_DIRECTIONS FOR THIS TASK_. Down to the final line, reproduce the entries that follow exactly.

_RECORDS TO USE_.
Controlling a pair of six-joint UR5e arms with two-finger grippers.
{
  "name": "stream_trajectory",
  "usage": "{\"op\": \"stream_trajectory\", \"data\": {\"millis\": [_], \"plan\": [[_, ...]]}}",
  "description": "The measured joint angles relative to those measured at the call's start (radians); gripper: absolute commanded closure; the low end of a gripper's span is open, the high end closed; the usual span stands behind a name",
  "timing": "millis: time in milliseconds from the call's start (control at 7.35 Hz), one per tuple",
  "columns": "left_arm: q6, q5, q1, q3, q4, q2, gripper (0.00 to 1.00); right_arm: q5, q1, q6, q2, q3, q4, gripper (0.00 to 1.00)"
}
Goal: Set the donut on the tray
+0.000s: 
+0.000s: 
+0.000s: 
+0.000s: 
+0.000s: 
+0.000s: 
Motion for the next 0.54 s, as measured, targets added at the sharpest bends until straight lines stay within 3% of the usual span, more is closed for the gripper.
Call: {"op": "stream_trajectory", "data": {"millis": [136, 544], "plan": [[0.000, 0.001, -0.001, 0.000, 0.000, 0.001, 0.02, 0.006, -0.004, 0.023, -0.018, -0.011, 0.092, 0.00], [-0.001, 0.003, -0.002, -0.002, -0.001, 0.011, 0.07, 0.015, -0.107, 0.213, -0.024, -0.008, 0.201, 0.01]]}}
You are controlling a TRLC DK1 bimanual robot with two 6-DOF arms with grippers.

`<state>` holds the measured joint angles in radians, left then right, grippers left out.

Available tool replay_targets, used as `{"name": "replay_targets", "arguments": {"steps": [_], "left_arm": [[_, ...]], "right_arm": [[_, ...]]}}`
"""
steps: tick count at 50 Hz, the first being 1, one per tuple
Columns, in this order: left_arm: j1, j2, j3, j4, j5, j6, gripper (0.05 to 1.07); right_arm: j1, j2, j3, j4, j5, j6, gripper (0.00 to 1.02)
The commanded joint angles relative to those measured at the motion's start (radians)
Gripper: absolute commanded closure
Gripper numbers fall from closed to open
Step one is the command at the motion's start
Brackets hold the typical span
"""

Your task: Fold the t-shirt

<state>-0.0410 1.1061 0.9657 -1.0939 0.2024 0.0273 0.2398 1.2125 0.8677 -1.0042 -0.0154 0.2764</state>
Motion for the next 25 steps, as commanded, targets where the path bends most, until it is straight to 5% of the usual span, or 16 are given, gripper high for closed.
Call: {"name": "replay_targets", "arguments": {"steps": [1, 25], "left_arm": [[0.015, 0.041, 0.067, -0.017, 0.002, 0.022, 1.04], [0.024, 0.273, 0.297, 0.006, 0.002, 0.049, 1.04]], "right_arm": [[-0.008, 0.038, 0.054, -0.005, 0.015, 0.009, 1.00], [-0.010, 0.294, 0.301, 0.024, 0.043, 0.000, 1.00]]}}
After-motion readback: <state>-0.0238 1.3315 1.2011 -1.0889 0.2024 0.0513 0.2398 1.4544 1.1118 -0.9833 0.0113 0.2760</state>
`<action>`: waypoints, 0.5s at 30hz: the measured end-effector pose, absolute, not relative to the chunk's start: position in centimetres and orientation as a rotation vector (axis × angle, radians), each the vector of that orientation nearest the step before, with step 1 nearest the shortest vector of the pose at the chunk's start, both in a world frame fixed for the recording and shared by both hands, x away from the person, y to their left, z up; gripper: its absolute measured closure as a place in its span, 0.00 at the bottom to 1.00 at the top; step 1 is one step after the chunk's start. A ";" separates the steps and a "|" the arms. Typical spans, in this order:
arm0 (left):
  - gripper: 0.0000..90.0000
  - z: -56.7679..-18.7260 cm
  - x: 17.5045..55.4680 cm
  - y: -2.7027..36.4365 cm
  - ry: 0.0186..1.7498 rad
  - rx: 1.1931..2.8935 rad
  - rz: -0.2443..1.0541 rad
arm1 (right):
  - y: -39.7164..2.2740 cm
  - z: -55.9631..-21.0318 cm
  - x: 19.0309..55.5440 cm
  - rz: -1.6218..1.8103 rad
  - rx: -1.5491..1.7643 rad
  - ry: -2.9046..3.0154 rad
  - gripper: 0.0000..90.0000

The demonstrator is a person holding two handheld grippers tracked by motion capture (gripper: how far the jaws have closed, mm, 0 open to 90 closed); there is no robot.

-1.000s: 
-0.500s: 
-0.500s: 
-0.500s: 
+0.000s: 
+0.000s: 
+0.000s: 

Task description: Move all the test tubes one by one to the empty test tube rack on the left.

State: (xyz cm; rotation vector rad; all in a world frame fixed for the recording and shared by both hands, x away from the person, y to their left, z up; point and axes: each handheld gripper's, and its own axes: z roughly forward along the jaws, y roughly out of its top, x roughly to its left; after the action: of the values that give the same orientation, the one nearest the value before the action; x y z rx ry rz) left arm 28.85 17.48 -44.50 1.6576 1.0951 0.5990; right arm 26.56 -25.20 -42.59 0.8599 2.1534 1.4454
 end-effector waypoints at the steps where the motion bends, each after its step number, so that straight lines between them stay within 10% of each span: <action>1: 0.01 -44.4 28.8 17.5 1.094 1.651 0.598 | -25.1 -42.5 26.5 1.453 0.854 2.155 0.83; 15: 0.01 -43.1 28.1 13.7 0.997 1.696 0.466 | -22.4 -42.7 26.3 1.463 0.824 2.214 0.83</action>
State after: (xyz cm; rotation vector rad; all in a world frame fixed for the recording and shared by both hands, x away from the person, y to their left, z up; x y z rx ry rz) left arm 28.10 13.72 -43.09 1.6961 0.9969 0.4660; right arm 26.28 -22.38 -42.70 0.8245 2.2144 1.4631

_THE ANSWER_.
Controlling a pair of six-joint UR5e arms with two-finger grippers.
{
  "name": "stream_trajectory",
  "usage": "{\"op\": \"stream_trajectory\", \"data\": {\"millis\": [_], \"plan\": [[_, ...]]}}",
  "description": "The measured joint angles relative to those measured at the call's start (radians); gripper: absolute commanded closure; the low end of a gripper's span is open, the high end closed; the usual span stands behind a name",
  "timing": "millis: time in milliseconds from the call's start (control at 7.35 Hz), one per tuple",
  "columns": "left_arm: q6, q5, q1, q3, q4, q2, gripper (0.00 to 1.00); right_arm: q5, q1, q6, q2, q3, q4, gripper (0.00 to 1.00)"
}
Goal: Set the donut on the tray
+0.000s: 
+0.000s: 
+0.000s: 
+0.000s: 
+0.000s: 
+0.000s: 
Motion for the next 0.54 s, as measured, targets added at the sharpest bends until straight lines stay within 3% of the usual span, more is closed for the gripper.
Call: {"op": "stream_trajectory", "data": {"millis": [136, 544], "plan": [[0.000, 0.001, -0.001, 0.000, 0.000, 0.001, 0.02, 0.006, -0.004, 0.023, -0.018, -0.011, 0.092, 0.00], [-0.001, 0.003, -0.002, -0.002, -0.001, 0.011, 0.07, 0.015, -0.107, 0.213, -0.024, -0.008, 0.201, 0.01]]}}
You are controlling a TRLC DK1 bimanual robot with two 6-DOF arms with grippers.

`<state>` holds the measured joint angles in radians, left then right, grippers left out.

Available tool replay_targets, used as `{"name": "replay_targets", "arguments": {"steps": [_], "left_arm": [[_, ...]], "right_arm": [[_, ...]]}}`
"""
steps: tick count at 50 Hz, the first being 1, one per tuple
Columns, in this order: left_arm: j1, j2, j3, j4, j5, j6, gripper (0.05 to 1.07); right_arm: j1, j2, j3, j4, j5, j6, gripper (0.00 to 1.02)
The commanded joint angles relative to those measured at the motion's start (radians)
Gripper: absolute commanded closure
Gripper numbers fall from closed to open
Step one is the command at the motion's start
Brackets hold the typical span
"""

Your task: Fold the t-shirt

<state>-0.0410 1.1061 0.9657 -1.0939 0.2024 0.0273 0.2398 1.2125 0.8677 -1.0042 -0.0154 0.2764</state>
Motion for the next 25 steps, as commanded, targets where the path bends most, until it is straight to 5% of the usual span, or 16 are given, gripper high for closed.
Call: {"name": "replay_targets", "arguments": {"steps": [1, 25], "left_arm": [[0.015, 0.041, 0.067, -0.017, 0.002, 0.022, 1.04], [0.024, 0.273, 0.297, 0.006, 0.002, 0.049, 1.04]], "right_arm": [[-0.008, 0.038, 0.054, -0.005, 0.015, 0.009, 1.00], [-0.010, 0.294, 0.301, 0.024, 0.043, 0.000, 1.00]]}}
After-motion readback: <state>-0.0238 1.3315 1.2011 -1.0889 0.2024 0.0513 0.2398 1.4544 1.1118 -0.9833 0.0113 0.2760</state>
`<action>`: waypoints, 0.5s at 30hz: the measured end-effector pose, absolute, not relative to the chunk's start: position in centimetres and orientation as a rotation vector (axis × angle, radians), each the vector of that orientation nearest the step before, with step 1 nearest the shortest vector of the pose at the chunk's start, both in a world frame fixed for the recording and shared by both hands, x away from the person, y to their left, z up; gripper: its absolute measured closure as a place in its span, 0.00 at the bottom to 1.00 at the top; step 1 is one step after the chunk's start. A ";" separates the steps and a "|" the arms. Typical spans, in this order:
arm0 (left):
  - gripper: 0.0000..90.0000
  - z: -56.7679..-18.7260 cm
  - x: 17.5045..55.4680 cm
  - y: -2.7027..36.4365 cm
  - ry: 0.0186..1.7498 rad
  - rx: 1.1931..2.8935 rad
  - rz: -0.2443..1.0541 rad
arm1 (right):
  - y: -39.7164..2.2740 cm
  - z: -55.9631..-21.0318 cm
  - x: 19.0309..55.5440 cm
  - rz: -1.6218..1.8103 rad
  - rx: -1.5491..1.7643 rad
  - ry: -2.9046..3.0154 rad
  - gripper: 0.0000..90.0000

The demonstrator is a person holding two handheld grippers tracked by motion capture (gripper: how far the jaws have closed, mm, 0 open to 90 closed); there is no robot.

-1.000s: 
-0.500s: 
-0.500s: 
-0.500s: 
+0.000s: 
+0.000s: 
+0.000s: 

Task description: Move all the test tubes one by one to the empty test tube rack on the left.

State: (xyz cm; rotation vector rad; all in a world frame fixed for the recording and shared by both hands, x away from the person, y to their left, z up; point and axes: each handheld gripper's, and its own axes: z roughly forward along the jaws, y roughly out of its top, x roughly to its left; after the action: of the values that give the same orientation, the one nearest the value before the action; x y z rx ry rz) left arm 28.85 17.48 -44.50 1.6576 1.0951 0.5990; right arm 26.56 -25.20 -42.59 0.8599 2.1534 1.4454
 end-effector waypoints at the steps where the motion bends, each after its step number, so that straight lines between them stay within 10% of each span: <action>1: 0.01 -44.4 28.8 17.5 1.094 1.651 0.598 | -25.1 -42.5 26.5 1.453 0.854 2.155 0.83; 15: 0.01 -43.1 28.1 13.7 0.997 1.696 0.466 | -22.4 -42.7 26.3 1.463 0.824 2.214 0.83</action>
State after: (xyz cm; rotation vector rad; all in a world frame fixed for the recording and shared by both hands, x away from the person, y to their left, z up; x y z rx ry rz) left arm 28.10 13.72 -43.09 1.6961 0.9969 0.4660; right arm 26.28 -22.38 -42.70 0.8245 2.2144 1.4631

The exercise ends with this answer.